In some embodiments, the abuse module 208 applies different sets of rules based on the age of the first player. In some embodiments, the rules are different for the following groups: 13-16, 16-18, or over 18 years old. For example, if a first user is 18 or over, the consequences for the first user committing abuse may escalate faster than if the first user was a minor, i.e., below 18 years old.
In some embodiments, the abuse module 208 may provide the warning to the first user the first time that the abuse module 208 determines that the user is committing abuse before imposing a remedial action.
The user interface 800 also includes an acknowledgement button 805 indicating that the first user acknowledges the warning. If the user disagrees with the warning, the user may click on the disagreement button 810 with the text “Did we make a mistake? Let us know.” In some embodiments, the abuse module 208 tracks the number of times the user selects the acknowledgement button 805 versus the disagreement button 810.
The remedial action may take several forms and be based on whether the user is associated with previous remedial actions. In some embodiments, the abuse module 208 enacts a temporary ban for initial violations and permanent bans for more severe violations and/or repeat violations. The ban prevents the user engaging with the virtual experience for a period of time. For example, the player ban may include disabling login credentials.
The example user interface 800 may be displayed in response to a user creating an avatar that includes an abusive attribute, in response to a player filing an abuse report triggering a determination that the user created an abusive avatar, in response to an avatar being identified randomly by a moderator, etc.
The method 900 may begin with block 902. At block 902, a category of abuse is identified for text where the determination that the attribute is associated with a confidence score that falls below a threshold confidence value. The category may include profanity, racism, sexism, or bullying. Block 902 may be followed by block 904.
At block 904, abusive text is generated that is associated with the identified category. Block 904 may be followed by block 906.
At block 906, a training 3D avatar is generated. In some embodiments, the training 3D avatar is generated by identifying a 3D avatar in a virtual experience, identifying a 3D mesh of the 3D avatar in a virtual experience, and separating the 3D avatar from the surrounding scene. Block 906 may be followed by block 908.
At block 908, the abusive text is projected onto the training 3D avatar. Block 908 may be followed by block 910.
At block 910, training 2D images are generated from the training 3D avatar with the projected abusive text. In some embodiments, the method 900 further includes shuffling the training 2D images and augmenting the training 2D images with random color jittering. Block 910 may be followed by block 912.
At block 912, a label is applied to the training 2D images that includes the category of abuse. Block 912 may be followed by block 914.
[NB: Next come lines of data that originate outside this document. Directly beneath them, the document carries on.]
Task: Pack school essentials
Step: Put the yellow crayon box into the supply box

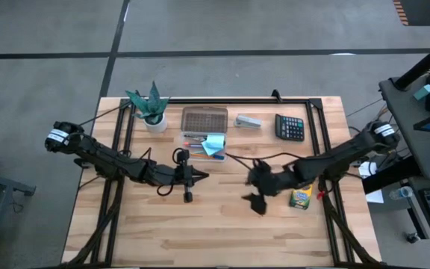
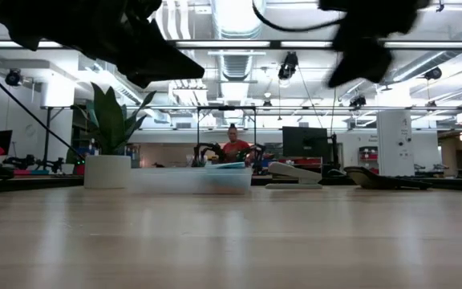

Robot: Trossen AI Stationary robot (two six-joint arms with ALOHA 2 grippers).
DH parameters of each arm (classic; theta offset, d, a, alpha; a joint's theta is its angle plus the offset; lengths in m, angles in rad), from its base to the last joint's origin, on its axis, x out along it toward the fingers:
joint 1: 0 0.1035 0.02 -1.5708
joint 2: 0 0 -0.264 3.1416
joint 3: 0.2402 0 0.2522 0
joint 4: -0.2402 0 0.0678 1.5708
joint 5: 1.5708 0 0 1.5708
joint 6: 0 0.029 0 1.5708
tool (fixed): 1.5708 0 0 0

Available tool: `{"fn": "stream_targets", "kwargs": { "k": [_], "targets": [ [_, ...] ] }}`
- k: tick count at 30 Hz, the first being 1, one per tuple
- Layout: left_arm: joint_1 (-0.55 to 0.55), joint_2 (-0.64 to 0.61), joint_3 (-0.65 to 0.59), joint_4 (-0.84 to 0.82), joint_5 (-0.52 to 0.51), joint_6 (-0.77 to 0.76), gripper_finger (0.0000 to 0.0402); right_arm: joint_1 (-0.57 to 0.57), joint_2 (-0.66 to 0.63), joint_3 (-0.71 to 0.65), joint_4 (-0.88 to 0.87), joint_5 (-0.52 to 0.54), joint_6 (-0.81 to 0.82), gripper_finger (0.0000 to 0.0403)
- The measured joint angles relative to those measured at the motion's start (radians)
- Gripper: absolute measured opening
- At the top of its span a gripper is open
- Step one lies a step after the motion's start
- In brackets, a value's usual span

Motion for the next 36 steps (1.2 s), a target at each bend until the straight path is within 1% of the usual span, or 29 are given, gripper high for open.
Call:
{"fn": "stream_targets", "kwargs": {
  "k": [3,6,8,12,14,17,21,27,31,33,36],
  "targets": [
    [0.001,0.0,0.004,0.003,-0.002,0.022,0.0,0.051,-0.044,-0.02,-0.068,-0.105,0.183,0.026],
    [0.001,0.0,0.007,0.005,-0.019,0.028,0.0,0.117,-0.069,-0.018,-0.163,-0.144,0.352,0.026],
    [0.003,0.0,0.008,0.004,-0.029,0.028,0.0,0.163,-0.074,-0.002,-0.264,-0.168,0.47,0.026],
    [0.004,0.0,0.01,0.005,-0.038,0.028,0.0,0.241,-0.067,0.022,-0.537,-0.17,0.656,0.026],
    [0.005,0.0,0.008,0.005,-0.039,0.028,0.0,0.268,-0.059,0.016,-0.67,-0.158,0.795,0.026],
    [0.005,0.0,0.008,0.005,-0.039,0.028,0.0,0.291,-0.053,-0.018,-0.795,-0.146,0.989,0.0258],
    [0.005,0.0,0.005,0.004,-0.039,0.028,0.0,0.32,-0.053,-0.077,-0.808,-0.065,1.117,0.0271],
    [0.005,0.0,0.001,0.003,-0.039,0.028,0.0,0.324,-0.053,-0.162,-0.812,-0.06,1.269,0.0322],
    [0.005,0.0,0.001,0.003,-0.039,0.028,0.0,0.356,-0.052,-0.18,-0.812,-0.049,1.376,0.0354],
    [0.005,0.0,0.001,0.002,-0.039,0.028,0.0,0.375,-0.052,-0.179,-0.81,-0.046,1.428,0.0363],
    [0.005,0.0,-0.001,0.003,-0.039,0.044,0.0,0.406,-0.051,-0.179,-0.81,-0.034,1.504,0.0365]
  ]
}}
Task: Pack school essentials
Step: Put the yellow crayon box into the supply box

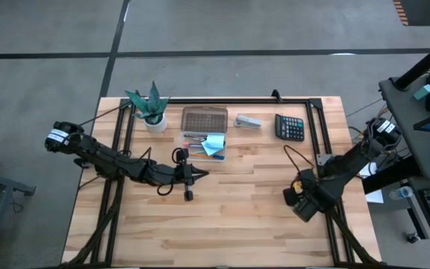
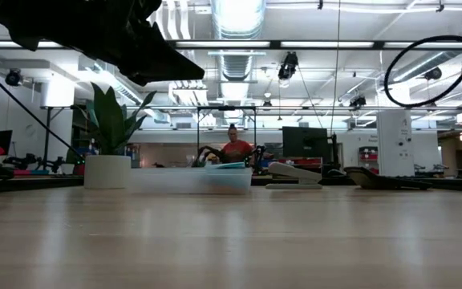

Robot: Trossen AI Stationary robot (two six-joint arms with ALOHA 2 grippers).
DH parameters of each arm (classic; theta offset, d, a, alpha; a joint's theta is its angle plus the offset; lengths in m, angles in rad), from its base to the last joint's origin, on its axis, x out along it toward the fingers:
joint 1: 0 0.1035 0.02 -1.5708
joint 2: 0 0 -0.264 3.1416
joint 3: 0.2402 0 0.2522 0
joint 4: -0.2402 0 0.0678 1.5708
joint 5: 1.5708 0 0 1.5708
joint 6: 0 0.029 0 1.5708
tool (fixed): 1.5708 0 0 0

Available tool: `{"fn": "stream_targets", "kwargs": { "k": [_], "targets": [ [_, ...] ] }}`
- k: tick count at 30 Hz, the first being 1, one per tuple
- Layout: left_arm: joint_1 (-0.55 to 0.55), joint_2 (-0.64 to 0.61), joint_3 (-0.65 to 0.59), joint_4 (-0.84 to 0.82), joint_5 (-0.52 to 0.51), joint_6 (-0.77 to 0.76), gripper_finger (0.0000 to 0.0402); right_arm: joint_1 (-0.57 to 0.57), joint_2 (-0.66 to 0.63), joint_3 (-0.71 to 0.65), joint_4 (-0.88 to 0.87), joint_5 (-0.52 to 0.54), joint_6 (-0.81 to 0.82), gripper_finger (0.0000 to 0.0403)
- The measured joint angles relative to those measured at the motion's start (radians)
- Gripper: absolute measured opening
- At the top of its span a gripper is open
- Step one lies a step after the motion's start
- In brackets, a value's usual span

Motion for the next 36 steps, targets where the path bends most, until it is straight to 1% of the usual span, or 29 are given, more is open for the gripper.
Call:
{"fn": "stream_targets", "kwargs": {
  "k": [7,10,16,18,19,21,23,24,25,28,31,34,36],
  "targets": [
    [0.0,0.0,-0.007,0.0,0.0,0.0,0.0,0.065,0.068,-0.011,0.006,0.013,0.176,0.0366],
    [0.0,0.0,-0.009,0.0,0.0,0.001,0.0,0.074,0.102,-0.011,0.024,0.014,0.203,0.0366],
    [0.0,0.0,-0.013,0.0,0.0,0.001,0.0,0.076,0.129,-0.011,0.035,0.032,0.212,0.0366],
    [0.0,0.0,-0.014,0.0,0.0,0.001,0.0,0.075,0.135,-0.011,0.055,0.063,0.213,0.0366],
    [0.0,0.0,-0.014,0.0,0.0,0.001,0.0,0.075,0.137,-0.011,0.074,0.101,0.213,0.0366],
    [0.0,0.0,-0.014,0.001,-0.001,0.001,0.0,0.074,0.137,-0.011,0.142,0.22,0.2,0.0366],
    [0.0,0.0,-0.014,0.001,-0.002,0.001,0.0,0.06,0.136,-0.011,0.231,0.351,0.162,0.0366],
    [0.0,0.0,-0.014,0.001,-0.002,0.001,0.0,0.046,0.136,-0.008,0.263,0.389,0.123,0.0366],
    [0.0,0.0,-0.014,0.001,-0.003,0.001,0.0,0.03,0.136,-0.001,0.275,0.404,0.072,0.0366],
    [0.0,0.0,-0.014,0.001,-0.007,0.001,0.0,-0.018,0.133,0.037,0.261,0.375,-0.061,0.0366],
    [-0.001,0.0,-0.014,0.0,-0.007,0.0,0.0,-0.038,0.136,0.067,0.252,0.373,-0.196,0.0366],
    [-0.013,0.0,-0.016,-0.002,-0.007,0.0,0.0,-0.039,0.13,0.075,0.251,0.369,-0.396,0.0366],
    [-0.02,0.0,-0.016,0.0,-0.007,0.0,0.0,-0.033,0.113,0.071,0.265,0.332,-0.534,0.0366]
  ]
}}
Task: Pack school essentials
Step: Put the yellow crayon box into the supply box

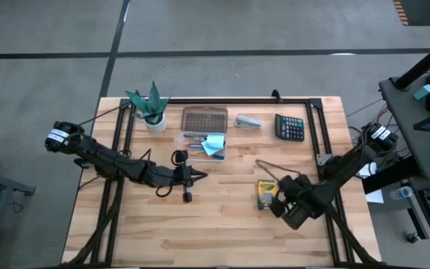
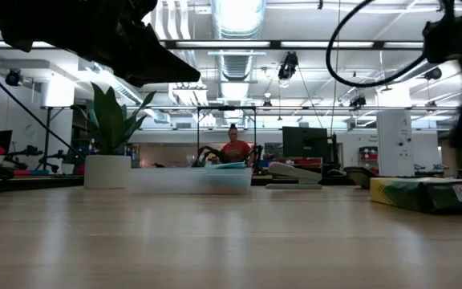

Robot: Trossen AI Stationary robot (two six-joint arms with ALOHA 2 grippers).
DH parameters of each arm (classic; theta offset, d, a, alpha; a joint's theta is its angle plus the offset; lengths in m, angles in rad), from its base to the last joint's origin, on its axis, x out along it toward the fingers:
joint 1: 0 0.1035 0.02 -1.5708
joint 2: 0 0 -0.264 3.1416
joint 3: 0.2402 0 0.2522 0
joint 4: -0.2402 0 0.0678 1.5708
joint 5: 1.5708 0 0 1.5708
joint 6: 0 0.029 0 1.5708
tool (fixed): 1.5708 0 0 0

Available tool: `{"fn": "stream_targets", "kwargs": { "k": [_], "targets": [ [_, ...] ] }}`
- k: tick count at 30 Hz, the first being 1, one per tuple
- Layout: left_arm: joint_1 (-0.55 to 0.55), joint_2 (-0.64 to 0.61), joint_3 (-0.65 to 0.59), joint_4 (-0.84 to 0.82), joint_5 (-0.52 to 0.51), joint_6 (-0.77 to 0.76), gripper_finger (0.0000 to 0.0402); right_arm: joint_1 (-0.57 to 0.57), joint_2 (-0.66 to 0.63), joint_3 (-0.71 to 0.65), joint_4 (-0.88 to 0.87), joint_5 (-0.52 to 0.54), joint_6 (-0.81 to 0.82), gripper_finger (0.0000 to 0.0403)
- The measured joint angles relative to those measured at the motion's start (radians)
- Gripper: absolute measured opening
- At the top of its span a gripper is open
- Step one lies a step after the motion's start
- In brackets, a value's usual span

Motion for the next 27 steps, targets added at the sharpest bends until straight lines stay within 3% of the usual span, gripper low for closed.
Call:
{"fn": "stream_targets", "kwargs": {
  "k": [6,12,16,21,24,27],
  "targets": [
    [-0.006,0.0,0.003,0.002,0.01,-0.021,0.0,0.051,-0.017,-0.044,0.146,-0.098,-0.42,0.035],
    [-0.013,0.0,0.003,0.001,0.012,-0.101,0.0,0.068,-0.019,-0.119,0.19,-0.137,-0.431,0.0324],
    [-0.015,0.0,0.006,0.0,0.012,-0.104,0.0,0.067,-0.017,-0.178,0.242,-0.087,-0.42,0.0309],
    [-0.015,0.0,0.015,0.001,0.013,-0.104,0.0,0.04,-0.016,-0.215,0.327,0.051,-0.407,0.0256],
    [-0.015,0.0,0.016,0.002,0.013,-0.104,0.0,0.003,-0.01,-0.227,0.596,0.174,-0.546,0.0216],
    [-0.015,0.0,0.016,0.002,0.012,-0.114,0.0,-0.067,-0.003,-0.221,0.821,0.198,-0.79,0.0179]
  ]
}}
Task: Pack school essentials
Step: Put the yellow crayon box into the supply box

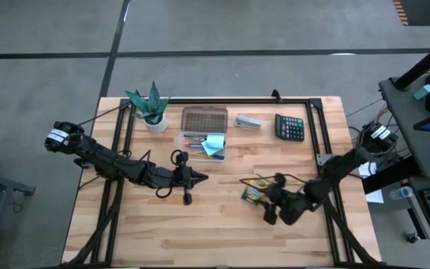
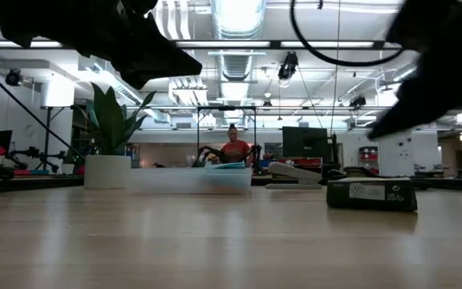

At block 914, the machine-learning model is trained to minimize a difference between a predicted category of abuse for the training 2D images and the label for the training images.
The method 1000 may begin with block 1002. At block 1002, a 3D avatar is received. Block 1002 may be followed by block 1004.
At block 1004, 2D images of the 3D avatar are generated from different angles that surround the 3D avatar. Block 1004 may be followed by block 1006.
At block 1006, it is determined whether one or more of the 2D images include text. If one or more of the 2D images include text, block 1006 may be followed by block 1008. If none of the 2D images includes text, block 1006 may be followed by block 1010.
At block 1008, text is extracted from the one or more 2D images. Block 1008 may be followed by block 1014.
At block 1010, the 2D images are provided as input to a trained machine-learning model. Block 1010 may be followed by block 1012.
At block 1012, the machine-learning model generates a concatenated embedding of the 2D images. Block 1012 may be followed by block 1014.
At block 1014, the machine-learning model analyzes at least one attribute associated with the 3D avatar, where the attribute is selected from a group of the text, a shape of the 3D avatar, an outfit of the 3D avatar, and combinations thereof. Block 1014 may be followed by block 1016.
At block 1016, the machine-learning model outputs a determination that at least one attribute of the 3D avatar is abusive.
At block 1102, a 3D avatar is received. Block 1102 may be followed by block 1104.
At block 1104, 2D images of the 3D avatar are generated from different angles that surround the 3D avatar. In some embodiments, generating the 2D images of the 3D avatar includes capturing high-resolution thumbnails using a virtual camera system. Block 1104 may be followed by block 1106.
At block 1106, the 2D images are provided as input to a trained machine-learning model. Block 1106 may be followed by block 1108.
At block 1108, the machine-learning model generates a concatenated embedding of the 2D images. In some embodiments, the machine-learning model includes a CNN that generates the concatenated embedding by extracting, with a pooling layer, a respective view embedding for each of the 2D images; and concatenating the view embeddings to form the concatenated embedding. Block 1108 may be followed by block 1110.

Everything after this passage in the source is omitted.